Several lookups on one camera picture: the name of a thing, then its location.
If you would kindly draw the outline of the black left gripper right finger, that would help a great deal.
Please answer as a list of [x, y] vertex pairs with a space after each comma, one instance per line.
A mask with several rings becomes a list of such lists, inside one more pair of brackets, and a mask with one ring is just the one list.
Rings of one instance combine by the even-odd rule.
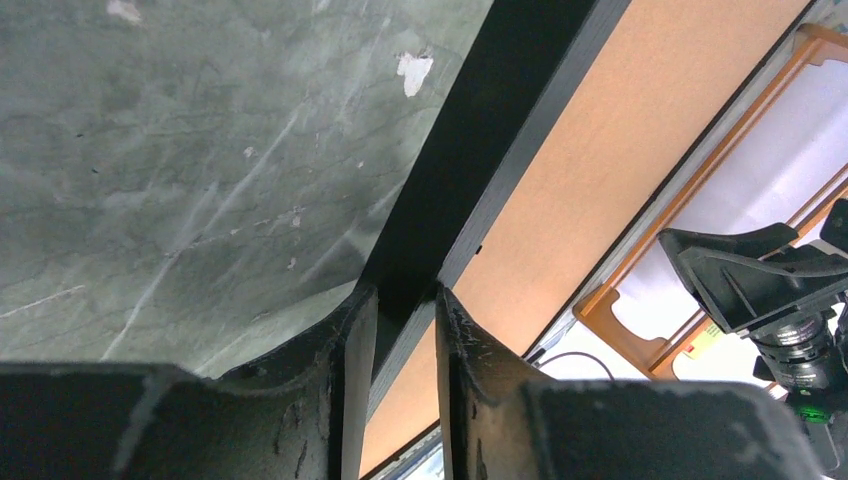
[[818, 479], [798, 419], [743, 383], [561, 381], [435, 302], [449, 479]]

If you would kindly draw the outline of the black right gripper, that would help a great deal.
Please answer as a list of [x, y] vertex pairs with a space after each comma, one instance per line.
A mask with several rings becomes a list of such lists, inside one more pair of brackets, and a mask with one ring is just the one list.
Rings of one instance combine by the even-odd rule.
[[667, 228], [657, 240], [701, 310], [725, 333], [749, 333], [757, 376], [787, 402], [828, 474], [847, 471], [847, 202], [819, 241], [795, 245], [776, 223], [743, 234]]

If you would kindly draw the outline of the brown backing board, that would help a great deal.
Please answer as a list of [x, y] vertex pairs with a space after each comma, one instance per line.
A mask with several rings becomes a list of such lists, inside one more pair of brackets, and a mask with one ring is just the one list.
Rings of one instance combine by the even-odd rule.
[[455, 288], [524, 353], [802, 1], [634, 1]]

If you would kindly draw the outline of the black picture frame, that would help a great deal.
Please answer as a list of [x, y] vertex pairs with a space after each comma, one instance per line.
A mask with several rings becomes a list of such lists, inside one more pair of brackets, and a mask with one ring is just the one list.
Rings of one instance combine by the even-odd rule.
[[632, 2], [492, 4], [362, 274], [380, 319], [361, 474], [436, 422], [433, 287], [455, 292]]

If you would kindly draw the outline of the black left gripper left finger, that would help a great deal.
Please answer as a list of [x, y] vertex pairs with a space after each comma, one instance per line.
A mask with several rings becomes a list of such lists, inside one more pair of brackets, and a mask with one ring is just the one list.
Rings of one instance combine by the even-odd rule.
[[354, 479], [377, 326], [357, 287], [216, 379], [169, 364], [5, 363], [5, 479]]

--

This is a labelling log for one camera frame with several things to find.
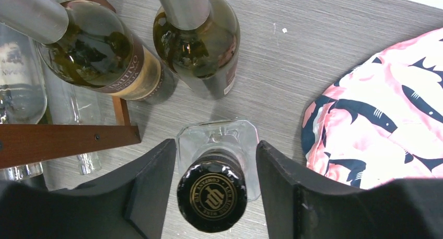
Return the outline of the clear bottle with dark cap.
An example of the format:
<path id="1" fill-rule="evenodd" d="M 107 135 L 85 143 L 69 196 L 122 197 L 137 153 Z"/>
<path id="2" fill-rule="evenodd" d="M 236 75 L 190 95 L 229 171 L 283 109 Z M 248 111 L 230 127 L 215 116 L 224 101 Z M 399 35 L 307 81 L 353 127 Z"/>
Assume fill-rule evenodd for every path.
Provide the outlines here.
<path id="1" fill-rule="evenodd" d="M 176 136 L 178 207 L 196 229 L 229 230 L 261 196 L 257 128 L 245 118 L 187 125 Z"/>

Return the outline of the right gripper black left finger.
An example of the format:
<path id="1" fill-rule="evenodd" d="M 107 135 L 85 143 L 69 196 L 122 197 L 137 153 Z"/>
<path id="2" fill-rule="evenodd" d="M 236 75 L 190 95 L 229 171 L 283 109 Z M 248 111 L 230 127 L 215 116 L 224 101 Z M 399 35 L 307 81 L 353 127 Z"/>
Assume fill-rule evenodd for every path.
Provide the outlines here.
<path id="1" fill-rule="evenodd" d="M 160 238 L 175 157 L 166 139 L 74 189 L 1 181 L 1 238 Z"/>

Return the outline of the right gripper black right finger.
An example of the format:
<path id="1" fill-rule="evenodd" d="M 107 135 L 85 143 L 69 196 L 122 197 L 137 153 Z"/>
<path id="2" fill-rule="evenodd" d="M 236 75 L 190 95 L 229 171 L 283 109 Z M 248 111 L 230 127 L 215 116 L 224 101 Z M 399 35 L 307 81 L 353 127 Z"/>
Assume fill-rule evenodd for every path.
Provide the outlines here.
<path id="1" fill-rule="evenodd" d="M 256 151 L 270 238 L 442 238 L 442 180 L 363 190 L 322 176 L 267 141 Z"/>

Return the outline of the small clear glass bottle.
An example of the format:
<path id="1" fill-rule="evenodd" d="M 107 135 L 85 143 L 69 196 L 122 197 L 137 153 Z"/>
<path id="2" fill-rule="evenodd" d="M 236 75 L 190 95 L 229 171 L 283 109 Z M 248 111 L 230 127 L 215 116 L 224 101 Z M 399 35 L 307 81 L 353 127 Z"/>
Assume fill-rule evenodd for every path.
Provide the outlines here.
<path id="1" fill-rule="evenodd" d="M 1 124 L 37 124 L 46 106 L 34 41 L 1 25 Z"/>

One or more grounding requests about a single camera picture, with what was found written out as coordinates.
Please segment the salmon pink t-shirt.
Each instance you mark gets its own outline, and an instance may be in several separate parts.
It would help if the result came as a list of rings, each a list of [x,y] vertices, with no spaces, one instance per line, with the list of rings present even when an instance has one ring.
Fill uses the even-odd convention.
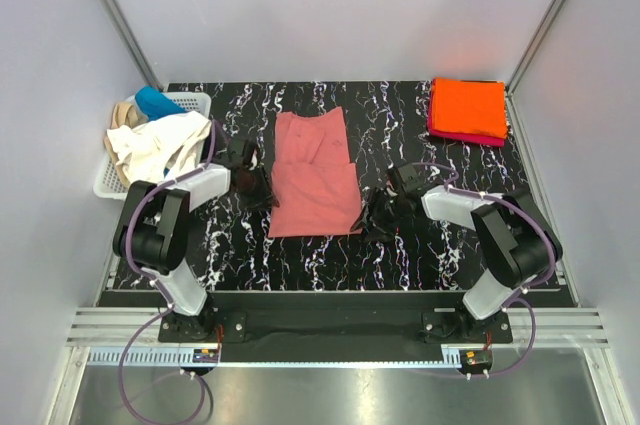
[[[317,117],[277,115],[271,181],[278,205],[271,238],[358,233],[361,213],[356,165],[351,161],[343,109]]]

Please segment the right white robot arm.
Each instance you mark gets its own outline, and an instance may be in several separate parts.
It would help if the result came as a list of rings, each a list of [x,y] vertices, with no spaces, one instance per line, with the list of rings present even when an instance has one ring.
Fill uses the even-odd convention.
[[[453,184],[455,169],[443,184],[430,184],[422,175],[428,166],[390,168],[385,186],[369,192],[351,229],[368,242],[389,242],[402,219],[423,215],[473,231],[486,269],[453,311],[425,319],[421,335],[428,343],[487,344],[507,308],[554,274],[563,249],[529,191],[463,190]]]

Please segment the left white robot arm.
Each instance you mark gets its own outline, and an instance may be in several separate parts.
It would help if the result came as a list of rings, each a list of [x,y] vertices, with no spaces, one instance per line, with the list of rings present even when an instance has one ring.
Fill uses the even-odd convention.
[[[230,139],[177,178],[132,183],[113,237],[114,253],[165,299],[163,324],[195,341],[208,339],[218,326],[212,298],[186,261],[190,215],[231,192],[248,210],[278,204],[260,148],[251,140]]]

...

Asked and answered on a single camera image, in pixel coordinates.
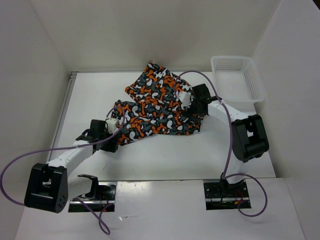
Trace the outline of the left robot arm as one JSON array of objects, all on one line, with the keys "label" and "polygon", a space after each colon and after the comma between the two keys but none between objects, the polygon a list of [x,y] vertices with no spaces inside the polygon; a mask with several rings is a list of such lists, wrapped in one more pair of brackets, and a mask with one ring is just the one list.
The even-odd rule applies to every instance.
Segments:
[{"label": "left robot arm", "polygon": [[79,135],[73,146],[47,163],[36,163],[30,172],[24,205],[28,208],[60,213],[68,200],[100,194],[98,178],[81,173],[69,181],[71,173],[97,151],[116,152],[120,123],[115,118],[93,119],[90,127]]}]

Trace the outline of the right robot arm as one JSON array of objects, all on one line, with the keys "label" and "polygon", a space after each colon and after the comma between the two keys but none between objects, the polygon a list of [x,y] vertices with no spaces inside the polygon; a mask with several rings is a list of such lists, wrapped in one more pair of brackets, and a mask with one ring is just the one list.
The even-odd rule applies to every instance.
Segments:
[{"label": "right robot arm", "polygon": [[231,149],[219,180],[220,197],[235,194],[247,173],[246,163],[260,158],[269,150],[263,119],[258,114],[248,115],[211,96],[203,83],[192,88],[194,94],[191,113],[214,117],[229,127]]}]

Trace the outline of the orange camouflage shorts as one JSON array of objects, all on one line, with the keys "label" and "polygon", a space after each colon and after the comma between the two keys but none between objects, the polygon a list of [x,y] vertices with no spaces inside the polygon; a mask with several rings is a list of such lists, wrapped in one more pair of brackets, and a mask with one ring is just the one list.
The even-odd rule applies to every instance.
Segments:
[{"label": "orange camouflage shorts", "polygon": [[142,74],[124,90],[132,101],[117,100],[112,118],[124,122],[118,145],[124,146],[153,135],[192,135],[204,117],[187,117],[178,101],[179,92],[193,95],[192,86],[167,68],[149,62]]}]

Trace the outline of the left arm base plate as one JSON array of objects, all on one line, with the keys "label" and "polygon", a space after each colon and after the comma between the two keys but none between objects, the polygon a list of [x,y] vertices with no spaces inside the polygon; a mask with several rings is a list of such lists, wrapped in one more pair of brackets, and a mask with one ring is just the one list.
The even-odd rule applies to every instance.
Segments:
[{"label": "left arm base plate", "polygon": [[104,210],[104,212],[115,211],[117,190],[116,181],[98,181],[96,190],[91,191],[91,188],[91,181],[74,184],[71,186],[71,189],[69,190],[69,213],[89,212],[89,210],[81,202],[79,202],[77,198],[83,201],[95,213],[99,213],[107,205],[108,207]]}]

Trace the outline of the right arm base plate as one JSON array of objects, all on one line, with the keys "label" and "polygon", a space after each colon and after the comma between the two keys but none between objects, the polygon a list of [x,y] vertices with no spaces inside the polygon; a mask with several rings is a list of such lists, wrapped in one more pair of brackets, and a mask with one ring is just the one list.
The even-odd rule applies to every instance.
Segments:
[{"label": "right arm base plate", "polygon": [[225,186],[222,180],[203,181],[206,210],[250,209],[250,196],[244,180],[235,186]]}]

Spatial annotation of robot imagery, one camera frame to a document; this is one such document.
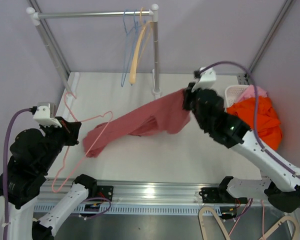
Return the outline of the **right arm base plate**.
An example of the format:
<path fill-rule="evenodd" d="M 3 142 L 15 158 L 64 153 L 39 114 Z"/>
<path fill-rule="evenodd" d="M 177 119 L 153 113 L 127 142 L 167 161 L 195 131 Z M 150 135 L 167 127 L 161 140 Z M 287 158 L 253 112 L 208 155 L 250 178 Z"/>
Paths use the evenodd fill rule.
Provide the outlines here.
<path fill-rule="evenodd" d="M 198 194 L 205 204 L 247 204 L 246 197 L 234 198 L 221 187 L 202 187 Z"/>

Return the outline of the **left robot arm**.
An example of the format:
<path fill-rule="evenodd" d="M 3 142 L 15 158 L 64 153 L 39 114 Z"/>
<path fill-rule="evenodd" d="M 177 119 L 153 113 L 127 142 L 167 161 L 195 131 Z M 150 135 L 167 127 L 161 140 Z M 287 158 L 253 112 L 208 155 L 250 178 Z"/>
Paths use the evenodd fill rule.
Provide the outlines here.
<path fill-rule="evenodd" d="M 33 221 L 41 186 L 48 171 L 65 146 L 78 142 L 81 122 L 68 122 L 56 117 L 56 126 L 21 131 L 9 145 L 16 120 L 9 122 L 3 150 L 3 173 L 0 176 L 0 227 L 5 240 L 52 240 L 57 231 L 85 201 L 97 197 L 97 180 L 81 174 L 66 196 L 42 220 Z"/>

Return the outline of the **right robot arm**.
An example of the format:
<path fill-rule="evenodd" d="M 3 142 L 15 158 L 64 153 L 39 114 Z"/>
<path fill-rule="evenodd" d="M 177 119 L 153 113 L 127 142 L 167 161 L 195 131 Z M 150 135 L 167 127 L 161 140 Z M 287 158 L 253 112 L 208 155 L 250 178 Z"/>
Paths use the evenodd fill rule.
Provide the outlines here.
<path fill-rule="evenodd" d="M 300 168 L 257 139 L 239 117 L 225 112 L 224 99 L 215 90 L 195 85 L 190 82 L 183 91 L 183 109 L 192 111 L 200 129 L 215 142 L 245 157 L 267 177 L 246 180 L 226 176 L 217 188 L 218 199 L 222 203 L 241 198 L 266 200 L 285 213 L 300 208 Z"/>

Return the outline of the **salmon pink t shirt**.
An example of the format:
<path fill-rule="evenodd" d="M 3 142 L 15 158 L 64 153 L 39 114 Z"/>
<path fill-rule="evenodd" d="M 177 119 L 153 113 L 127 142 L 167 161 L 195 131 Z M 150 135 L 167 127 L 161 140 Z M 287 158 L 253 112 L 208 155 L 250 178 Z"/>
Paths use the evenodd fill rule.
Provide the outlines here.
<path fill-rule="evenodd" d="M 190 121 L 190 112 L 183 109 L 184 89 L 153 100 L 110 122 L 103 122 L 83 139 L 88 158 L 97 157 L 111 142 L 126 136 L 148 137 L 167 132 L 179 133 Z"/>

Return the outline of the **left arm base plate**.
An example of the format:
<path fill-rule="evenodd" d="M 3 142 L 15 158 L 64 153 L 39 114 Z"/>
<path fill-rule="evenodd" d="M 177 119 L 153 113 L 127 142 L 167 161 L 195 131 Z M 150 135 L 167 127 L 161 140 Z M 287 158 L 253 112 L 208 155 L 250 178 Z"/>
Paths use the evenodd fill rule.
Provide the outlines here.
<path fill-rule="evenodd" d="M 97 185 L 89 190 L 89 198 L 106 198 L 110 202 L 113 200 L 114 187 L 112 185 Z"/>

### TASK OBJECTIVE
For this exercise, copy every line of the data that holds "finger".

### SOLUTION FOR THIS EXERCISE
If you would kindly draw the outline of the black left gripper right finger, that would help a great deal.
If you would kindly draw the outline of the black left gripper left finger, that would help a great deal.
Return the outline of the right gripper black left finger.
Return the outline of the right gripper black right finger.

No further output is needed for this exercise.